Microcins are a family of low-molecular weight bacteriocins produced and secreted by Gram-negative bacteria. This review is focused on microcin E492, a pore-forming bacteriocin produced by Klebsiella pneumoniae RYC492 that exerts its antibacterial action on related strains. The steps necessary for the production of active microcin E492 involve post-translational modification with a catechol-type siderophore at the C-terminal and proteolytic processing during export to the extracellular space. This bacteriocin has a modular structure, with a toxic domain at the N-terminal and an uptake domain at the C-terminal of the mature protein. The mechanism by which the C-terminal of microcin E492 is recognized by catecholate siderophore receptors is called the “Trojan horse” strategy, because the C-terminal structure mimics essential bacterial elements, which are recognized by the respective receptors and translocated across the outer membrane to exert antibacterial action.

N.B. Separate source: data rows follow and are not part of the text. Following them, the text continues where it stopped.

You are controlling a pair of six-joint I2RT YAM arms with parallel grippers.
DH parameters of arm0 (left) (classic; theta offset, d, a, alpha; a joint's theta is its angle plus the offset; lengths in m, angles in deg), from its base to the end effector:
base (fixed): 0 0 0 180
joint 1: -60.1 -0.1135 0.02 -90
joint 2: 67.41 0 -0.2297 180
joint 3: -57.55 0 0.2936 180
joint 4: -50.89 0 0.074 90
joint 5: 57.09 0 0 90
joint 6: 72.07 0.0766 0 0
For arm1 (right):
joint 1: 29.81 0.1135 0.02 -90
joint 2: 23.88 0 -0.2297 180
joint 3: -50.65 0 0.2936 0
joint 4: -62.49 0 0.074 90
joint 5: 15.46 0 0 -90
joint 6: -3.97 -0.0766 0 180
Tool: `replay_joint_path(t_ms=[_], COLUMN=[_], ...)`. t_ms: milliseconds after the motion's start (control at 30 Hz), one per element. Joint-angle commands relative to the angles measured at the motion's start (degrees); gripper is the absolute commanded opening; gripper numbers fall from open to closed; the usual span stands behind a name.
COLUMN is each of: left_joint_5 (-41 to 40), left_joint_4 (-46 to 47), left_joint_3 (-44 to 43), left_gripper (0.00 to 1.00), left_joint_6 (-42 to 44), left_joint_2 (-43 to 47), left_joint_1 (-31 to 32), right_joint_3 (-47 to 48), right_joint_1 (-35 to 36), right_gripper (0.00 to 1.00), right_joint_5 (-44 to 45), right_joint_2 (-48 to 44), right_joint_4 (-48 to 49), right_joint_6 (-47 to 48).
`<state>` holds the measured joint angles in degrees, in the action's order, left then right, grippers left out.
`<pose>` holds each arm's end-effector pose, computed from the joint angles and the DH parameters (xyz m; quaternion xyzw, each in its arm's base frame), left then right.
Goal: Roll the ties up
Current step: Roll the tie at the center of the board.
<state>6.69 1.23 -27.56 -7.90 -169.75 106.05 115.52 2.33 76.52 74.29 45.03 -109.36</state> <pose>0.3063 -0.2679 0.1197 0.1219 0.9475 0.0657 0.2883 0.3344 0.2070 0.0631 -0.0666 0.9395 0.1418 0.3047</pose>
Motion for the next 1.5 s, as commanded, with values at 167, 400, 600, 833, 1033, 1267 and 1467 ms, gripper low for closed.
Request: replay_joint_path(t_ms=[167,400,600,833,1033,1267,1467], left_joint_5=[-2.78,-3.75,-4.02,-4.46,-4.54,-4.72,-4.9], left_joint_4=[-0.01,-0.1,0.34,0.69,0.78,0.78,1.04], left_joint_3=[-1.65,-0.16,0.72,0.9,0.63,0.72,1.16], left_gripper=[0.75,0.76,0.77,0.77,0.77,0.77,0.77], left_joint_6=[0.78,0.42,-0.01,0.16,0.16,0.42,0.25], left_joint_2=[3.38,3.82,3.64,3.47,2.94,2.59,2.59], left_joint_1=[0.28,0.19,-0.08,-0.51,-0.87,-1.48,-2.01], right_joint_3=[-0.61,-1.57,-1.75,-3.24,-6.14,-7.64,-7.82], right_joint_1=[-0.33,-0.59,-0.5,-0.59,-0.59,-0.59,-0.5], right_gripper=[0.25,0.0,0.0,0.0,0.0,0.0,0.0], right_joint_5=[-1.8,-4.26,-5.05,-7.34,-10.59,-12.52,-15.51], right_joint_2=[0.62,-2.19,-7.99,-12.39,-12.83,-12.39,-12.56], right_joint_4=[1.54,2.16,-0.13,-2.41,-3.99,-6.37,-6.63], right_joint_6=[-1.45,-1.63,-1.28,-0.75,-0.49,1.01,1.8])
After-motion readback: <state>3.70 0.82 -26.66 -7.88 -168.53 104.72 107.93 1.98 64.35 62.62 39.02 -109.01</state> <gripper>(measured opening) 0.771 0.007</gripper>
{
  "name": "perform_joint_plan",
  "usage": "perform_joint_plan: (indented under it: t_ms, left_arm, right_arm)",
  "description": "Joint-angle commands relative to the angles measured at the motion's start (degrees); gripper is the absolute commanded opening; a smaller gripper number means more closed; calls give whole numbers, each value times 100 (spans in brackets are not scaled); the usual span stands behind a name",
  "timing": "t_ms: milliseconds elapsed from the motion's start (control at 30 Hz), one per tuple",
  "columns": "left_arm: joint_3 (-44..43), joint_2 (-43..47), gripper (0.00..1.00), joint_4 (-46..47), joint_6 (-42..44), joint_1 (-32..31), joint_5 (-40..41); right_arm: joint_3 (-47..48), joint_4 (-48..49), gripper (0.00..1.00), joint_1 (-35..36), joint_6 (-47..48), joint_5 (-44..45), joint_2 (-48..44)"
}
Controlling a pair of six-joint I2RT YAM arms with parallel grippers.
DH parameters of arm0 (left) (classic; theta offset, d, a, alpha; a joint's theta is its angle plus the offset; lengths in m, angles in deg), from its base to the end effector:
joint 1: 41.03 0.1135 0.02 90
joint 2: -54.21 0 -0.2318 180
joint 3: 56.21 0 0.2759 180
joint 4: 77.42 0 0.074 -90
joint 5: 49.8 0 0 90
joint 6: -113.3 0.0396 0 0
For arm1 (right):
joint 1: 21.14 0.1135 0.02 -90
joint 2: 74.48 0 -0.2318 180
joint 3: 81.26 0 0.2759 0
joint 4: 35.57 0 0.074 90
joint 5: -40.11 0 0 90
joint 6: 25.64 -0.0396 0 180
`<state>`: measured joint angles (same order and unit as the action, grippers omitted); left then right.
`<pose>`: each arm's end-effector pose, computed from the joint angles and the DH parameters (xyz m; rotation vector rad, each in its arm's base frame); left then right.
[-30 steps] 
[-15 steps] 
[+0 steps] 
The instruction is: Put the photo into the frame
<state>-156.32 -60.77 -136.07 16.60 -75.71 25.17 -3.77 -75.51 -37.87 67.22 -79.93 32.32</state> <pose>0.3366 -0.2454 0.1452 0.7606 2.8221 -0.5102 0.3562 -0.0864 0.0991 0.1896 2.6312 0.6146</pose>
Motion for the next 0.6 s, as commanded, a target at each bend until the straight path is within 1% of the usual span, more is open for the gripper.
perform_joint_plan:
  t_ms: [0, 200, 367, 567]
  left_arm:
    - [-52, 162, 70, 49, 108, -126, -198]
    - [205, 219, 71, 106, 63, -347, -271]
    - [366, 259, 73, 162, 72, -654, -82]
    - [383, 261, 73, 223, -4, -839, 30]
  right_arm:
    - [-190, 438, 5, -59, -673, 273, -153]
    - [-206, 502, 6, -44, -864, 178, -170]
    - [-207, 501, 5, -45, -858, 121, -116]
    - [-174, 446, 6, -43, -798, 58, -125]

The C-terminal uptake module can be exchanged and used with other toxic domains. Microcin E492 also has a cytotoxic effect on malignant human cell lines. The cytotoxic mechanism is through apoptosis, a desired mechanism for cancer therapy. The ability of microcin E492 to form amyloid-like fibrils constitutes a property that can be exploited in the formulation of this bacteriocin as an antitumoral agent, because these fibrils can behave as stable depots to ensure the sustained release of a biologically active molecule. Alternatively, live bacteria can be used as a continuous source of microcin E492 production in specific tumors.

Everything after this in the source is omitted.